#### [Work request]
Take from the entries below the stretch from the line with "Whatever this document" through the line with "Can you find the finger", and return it exactly, leaving the pictures out.

#### [Data for processing]
=-=-=-=-=
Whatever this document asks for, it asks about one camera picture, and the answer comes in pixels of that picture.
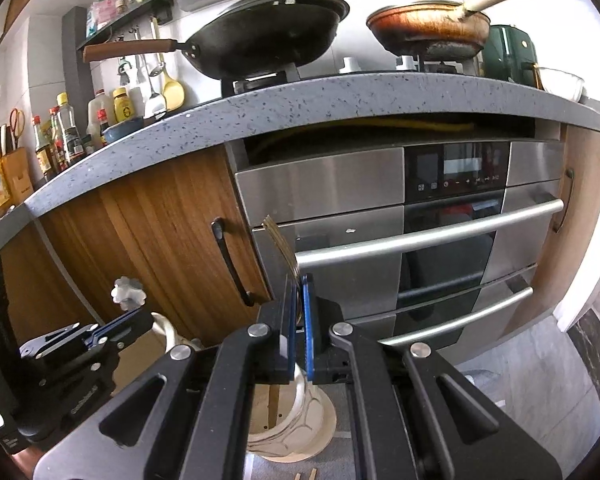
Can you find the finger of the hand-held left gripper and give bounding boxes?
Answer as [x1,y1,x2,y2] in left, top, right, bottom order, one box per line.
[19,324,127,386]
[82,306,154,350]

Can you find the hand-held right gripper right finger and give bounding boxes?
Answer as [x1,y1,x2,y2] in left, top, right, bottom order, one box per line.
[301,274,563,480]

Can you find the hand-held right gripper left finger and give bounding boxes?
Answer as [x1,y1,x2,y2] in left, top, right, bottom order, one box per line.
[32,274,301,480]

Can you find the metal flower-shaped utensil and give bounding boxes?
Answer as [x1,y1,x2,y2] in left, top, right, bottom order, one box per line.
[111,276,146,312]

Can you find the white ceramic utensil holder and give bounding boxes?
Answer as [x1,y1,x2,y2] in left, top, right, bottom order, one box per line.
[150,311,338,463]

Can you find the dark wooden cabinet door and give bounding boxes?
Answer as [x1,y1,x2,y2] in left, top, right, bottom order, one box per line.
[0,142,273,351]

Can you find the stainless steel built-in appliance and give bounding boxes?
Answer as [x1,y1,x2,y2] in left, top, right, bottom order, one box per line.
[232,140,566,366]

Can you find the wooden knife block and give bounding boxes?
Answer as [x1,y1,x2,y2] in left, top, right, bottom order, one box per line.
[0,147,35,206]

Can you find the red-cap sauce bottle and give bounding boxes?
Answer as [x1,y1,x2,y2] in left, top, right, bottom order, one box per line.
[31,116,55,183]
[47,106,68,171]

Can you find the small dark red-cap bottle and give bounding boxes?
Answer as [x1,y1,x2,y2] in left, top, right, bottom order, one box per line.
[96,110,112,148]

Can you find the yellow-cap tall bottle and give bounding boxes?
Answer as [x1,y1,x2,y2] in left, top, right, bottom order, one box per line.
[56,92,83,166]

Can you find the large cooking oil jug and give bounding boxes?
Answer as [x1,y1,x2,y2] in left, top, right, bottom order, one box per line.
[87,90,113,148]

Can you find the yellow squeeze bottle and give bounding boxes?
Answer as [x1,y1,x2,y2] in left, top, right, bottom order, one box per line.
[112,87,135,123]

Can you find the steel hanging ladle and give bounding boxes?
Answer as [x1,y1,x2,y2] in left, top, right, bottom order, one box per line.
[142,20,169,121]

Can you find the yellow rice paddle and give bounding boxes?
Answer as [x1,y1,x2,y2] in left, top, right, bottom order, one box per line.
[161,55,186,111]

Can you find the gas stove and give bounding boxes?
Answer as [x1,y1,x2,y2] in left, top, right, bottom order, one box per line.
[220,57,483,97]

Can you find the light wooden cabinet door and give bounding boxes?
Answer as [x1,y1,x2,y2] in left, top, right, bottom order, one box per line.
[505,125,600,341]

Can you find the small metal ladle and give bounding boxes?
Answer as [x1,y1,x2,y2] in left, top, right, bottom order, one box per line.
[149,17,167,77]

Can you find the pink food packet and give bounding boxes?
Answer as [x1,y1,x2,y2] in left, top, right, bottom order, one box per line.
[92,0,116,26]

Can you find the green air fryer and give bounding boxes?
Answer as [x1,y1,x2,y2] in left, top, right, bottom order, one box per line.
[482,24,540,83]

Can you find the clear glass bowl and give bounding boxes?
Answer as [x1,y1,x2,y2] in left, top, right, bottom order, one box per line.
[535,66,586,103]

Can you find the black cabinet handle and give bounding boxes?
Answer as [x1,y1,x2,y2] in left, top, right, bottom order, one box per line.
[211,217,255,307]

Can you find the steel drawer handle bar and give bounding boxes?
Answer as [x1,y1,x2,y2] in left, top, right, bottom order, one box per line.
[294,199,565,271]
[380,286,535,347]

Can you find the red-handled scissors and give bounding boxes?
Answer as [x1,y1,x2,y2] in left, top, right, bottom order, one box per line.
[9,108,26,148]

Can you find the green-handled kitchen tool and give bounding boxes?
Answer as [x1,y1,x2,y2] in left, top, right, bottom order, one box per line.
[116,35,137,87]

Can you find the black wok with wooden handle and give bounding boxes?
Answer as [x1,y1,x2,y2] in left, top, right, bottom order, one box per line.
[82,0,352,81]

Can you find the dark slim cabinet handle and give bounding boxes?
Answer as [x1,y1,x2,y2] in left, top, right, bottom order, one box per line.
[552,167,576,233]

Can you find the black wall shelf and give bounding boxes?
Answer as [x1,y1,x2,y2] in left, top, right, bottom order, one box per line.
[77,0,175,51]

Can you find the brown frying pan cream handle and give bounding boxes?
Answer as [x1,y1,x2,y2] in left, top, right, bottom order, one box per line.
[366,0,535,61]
=-=-=-=-=
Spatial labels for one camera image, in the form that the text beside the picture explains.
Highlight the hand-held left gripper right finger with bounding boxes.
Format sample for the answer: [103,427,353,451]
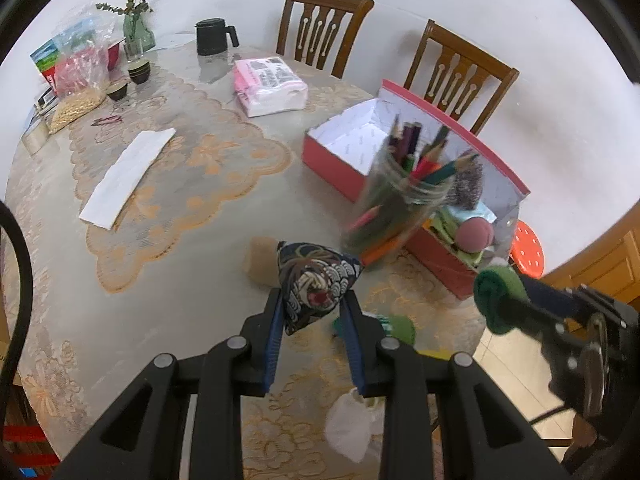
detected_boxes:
=-=-=-=-=
#### [Answer area]
Whatever this document asks for, it asks about one camera picture, and the answer comes in pixels of that picture.
Can you find the finger of the hand-held left gripper and give bounding boxes?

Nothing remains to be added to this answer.